The 68-minute documentary, shot in coarse-grained 16mm, centers on the 1967 Miss All-America Camp Beauty Pageant, a competition staged in New York’s Town Hall and juried by some of the biggest cult personalities of the day. Andy Warhol, Larry Rivers, and Terry Southern can be glimpsed in the audience. Jack Doroshow (alias “Sabrina”) served as the mistress of ceremonies and is the film’s dominant voice. 

In addition to being an absorbing piece of “cinema direct” in the mode of Wiseman and the Maysles brothers, The Queen is a rare document of how queer people saw themselves in 1968. For instance, all of the interviewees identify as men, balk at the idea of a sex change operation, and are touchingly candid and self-aware about their need to perform. Above all, they are acutely aware that they are actors whose costumed appearances enhance and give meaning to their lives.

“All drag queens want is love,” Sabrina explains matter of factly in the film. “And they try to get that love by being sexy and beautiful.” 

As director and camera operator, Simon—admirably detached—avoids moralizing and editorializing on a subculture that was still emerging in the rapidly transmogrifying 1960s. He does not seek to sentimentalize his subjects. There is not only joy and camaraderie among this group of social outsiders, but anger and jealousy as well.

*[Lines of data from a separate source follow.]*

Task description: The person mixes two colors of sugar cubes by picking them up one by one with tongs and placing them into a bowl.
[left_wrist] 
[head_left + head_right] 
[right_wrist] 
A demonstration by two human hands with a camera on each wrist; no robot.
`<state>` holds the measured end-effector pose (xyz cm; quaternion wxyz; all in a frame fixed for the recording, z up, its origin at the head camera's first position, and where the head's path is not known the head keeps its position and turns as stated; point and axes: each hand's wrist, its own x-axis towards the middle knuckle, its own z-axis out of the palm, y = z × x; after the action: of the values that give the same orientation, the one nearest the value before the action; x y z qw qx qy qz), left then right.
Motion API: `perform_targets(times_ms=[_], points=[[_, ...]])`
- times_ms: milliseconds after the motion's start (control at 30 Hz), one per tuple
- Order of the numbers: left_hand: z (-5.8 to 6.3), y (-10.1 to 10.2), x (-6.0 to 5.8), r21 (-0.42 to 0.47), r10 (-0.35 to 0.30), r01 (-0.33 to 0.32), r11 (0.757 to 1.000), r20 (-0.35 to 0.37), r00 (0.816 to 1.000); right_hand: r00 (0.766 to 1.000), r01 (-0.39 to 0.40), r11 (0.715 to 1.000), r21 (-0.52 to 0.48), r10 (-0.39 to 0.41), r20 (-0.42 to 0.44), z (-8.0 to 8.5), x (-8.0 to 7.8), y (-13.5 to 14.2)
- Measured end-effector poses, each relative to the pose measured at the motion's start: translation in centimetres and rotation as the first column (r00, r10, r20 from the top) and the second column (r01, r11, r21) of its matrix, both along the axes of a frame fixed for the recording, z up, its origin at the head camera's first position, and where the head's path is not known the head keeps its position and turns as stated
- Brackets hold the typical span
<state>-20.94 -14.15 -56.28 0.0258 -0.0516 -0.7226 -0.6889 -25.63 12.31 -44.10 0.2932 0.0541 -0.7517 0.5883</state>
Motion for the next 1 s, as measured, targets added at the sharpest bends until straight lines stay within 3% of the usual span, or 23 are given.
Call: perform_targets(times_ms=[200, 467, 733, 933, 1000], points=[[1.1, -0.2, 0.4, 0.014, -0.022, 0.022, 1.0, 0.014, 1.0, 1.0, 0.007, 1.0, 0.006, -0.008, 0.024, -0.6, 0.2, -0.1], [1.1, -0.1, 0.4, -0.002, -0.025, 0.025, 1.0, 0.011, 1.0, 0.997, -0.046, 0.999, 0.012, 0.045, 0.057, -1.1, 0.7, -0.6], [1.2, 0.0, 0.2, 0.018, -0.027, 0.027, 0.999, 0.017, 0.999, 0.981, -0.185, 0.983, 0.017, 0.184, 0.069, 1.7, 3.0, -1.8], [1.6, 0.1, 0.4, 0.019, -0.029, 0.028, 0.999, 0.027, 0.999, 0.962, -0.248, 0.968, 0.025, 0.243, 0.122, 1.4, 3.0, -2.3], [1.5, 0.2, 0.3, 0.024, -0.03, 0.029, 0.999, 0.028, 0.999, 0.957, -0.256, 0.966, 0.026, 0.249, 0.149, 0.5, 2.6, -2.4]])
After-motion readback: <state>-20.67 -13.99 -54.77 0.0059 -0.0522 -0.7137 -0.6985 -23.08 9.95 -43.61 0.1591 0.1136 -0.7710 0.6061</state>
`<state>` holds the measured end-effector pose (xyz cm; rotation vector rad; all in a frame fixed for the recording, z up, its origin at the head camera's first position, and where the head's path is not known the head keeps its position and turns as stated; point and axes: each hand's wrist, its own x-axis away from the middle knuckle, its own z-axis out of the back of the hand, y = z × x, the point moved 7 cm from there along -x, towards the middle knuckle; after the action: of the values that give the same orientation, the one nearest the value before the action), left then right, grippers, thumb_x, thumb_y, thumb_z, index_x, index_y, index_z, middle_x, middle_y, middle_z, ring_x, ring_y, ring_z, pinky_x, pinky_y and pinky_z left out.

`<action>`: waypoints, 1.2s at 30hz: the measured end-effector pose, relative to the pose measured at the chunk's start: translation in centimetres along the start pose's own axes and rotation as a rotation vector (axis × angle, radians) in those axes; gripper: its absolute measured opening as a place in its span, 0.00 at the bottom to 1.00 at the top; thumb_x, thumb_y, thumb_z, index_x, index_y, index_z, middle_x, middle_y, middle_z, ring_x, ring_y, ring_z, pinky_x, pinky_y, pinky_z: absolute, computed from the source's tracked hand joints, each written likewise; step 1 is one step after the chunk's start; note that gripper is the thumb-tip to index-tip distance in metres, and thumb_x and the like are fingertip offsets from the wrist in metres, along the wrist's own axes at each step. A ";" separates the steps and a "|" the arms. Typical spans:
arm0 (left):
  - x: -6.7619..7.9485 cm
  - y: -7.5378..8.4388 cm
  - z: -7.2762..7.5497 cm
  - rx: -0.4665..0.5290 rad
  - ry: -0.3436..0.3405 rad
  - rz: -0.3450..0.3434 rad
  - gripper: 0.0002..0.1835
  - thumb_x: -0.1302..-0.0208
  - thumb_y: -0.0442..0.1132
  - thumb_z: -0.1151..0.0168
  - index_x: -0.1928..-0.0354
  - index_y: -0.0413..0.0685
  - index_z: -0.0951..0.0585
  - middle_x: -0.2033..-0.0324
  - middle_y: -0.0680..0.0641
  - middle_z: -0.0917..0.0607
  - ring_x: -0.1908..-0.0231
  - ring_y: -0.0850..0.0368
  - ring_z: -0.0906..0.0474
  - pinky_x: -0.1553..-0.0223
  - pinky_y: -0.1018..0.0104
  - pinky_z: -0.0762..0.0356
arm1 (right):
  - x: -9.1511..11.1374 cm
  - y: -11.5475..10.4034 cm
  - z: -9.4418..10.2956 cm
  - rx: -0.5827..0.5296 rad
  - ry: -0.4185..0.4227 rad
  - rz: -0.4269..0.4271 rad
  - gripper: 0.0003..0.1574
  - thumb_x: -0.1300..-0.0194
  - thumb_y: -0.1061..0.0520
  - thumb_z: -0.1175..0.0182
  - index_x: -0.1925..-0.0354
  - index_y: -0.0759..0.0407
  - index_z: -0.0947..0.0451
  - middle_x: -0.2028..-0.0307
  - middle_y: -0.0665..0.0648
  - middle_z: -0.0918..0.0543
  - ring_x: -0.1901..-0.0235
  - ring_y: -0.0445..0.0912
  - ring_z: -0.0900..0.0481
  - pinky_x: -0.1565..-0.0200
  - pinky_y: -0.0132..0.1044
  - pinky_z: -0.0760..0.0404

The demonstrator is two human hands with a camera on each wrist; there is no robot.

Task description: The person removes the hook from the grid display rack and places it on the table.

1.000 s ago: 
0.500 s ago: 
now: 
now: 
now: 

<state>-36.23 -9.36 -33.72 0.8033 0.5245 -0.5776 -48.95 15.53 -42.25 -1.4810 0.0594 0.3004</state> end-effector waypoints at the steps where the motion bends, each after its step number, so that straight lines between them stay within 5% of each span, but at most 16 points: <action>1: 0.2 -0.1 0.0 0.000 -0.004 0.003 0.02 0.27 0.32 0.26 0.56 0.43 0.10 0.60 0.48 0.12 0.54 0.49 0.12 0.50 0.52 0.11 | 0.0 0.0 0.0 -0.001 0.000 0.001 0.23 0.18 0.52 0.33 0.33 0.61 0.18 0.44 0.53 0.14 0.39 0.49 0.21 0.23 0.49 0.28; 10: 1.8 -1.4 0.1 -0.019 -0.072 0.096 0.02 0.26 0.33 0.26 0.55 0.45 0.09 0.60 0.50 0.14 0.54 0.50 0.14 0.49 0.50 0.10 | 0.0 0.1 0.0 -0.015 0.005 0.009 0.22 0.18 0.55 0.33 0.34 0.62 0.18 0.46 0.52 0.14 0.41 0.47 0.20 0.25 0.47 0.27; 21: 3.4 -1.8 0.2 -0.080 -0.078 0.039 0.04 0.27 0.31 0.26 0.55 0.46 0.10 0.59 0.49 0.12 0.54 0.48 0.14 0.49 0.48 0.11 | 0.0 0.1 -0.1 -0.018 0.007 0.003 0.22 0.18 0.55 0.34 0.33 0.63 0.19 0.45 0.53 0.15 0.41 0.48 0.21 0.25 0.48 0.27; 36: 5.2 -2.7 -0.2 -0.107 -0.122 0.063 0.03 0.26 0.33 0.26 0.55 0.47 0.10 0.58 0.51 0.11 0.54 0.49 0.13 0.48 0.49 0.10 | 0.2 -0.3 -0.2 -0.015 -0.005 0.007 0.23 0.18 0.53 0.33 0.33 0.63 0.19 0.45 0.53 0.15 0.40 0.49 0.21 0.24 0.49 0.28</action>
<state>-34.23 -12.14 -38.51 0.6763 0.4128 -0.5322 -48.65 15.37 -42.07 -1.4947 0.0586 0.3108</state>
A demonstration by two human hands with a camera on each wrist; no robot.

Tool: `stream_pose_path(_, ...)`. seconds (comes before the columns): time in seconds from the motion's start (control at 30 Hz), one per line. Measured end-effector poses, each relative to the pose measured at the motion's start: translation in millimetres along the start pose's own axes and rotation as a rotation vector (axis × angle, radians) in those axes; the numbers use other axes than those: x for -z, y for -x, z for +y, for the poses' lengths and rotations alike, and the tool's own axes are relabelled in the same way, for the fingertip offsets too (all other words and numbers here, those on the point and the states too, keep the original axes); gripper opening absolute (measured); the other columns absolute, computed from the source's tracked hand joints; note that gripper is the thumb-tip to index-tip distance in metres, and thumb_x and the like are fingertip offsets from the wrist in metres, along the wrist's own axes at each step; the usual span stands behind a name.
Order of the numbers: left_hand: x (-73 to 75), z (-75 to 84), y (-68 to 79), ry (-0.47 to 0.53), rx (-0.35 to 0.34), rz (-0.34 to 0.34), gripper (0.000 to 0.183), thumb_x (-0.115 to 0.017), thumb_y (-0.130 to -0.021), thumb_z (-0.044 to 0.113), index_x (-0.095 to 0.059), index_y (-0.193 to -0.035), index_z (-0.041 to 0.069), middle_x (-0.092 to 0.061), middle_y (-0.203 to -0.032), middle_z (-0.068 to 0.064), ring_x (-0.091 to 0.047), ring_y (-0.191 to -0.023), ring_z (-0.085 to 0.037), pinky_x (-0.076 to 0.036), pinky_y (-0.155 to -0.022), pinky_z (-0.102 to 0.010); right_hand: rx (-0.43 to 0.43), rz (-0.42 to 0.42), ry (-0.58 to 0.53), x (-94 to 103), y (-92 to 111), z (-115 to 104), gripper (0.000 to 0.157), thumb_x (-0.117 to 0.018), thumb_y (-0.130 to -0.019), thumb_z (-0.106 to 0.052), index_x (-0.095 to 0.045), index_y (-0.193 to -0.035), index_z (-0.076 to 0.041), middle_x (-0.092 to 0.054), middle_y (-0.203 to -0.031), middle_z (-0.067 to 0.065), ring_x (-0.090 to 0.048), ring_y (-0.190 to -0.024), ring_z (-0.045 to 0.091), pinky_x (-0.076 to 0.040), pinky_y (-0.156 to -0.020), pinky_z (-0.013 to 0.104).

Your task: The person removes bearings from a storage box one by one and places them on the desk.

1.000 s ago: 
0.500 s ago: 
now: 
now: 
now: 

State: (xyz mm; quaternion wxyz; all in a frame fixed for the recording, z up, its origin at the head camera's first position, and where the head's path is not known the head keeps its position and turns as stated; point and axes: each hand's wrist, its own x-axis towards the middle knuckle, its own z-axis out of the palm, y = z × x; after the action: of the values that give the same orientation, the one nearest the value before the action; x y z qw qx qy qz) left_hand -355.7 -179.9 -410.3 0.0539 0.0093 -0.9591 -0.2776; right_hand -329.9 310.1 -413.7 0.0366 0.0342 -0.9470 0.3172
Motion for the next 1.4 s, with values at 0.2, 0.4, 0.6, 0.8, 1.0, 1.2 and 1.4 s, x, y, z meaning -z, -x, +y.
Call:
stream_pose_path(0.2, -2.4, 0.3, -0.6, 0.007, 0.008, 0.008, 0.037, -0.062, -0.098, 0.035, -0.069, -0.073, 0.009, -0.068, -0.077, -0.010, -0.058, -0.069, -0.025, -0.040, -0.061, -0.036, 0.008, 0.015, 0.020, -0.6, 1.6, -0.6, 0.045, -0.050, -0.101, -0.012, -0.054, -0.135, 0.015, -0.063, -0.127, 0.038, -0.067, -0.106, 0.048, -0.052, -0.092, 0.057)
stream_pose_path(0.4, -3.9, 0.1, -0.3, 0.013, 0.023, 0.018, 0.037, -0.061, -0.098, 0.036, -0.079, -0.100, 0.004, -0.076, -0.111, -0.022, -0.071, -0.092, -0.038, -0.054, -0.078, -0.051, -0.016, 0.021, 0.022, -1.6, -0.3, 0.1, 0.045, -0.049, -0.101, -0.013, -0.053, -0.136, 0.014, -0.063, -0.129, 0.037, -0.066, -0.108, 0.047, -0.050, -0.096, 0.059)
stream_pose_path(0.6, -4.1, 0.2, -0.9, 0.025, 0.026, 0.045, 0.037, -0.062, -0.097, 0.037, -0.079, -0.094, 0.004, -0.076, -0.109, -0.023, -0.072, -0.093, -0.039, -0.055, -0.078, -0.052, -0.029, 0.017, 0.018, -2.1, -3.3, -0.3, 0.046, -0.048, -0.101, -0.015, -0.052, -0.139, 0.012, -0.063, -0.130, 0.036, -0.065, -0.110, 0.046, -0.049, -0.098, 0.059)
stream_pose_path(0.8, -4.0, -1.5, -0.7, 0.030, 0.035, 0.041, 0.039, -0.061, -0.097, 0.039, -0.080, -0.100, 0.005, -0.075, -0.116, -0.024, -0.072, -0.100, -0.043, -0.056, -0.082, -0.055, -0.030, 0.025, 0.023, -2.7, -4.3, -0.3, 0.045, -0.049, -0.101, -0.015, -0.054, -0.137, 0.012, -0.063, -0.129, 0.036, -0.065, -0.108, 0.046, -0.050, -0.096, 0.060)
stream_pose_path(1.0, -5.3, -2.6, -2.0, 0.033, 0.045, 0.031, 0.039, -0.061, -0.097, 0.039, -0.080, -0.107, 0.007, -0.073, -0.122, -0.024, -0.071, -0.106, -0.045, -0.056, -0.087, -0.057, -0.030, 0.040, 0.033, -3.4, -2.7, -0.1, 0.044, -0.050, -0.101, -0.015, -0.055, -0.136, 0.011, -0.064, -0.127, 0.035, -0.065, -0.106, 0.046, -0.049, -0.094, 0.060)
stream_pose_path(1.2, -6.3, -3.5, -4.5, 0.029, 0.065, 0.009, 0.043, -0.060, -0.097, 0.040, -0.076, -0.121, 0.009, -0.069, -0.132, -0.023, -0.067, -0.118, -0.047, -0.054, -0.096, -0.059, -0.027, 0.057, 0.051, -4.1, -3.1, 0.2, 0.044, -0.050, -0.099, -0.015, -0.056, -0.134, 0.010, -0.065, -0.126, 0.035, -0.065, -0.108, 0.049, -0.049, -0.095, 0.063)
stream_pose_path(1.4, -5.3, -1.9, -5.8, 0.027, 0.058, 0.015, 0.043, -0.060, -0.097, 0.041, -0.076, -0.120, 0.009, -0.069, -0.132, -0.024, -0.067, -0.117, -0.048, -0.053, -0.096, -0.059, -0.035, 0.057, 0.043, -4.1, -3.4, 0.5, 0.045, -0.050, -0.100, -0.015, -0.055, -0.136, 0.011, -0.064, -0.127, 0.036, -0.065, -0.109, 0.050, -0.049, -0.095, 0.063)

Nothing dewy-eyed permeates the startling scene in which a queen mercilessly throws shade at the crowned winner of the pageant, claiming that the contest was rigged. (The author of this memorable tirade, Crystal LaBeija, would go on to form one of the houses featured in Paris Is Burning.)

Simon doesn’t attempt to explain what makes these people tick, nor does he expand the scope of the project beyond the situation at hand. It is, finally, a record of an event, not a movement. Kino’s restoration and re-release gives viewers a chance to rediscover this piece of alternative history fifty years after it first swaggered across the silver screen.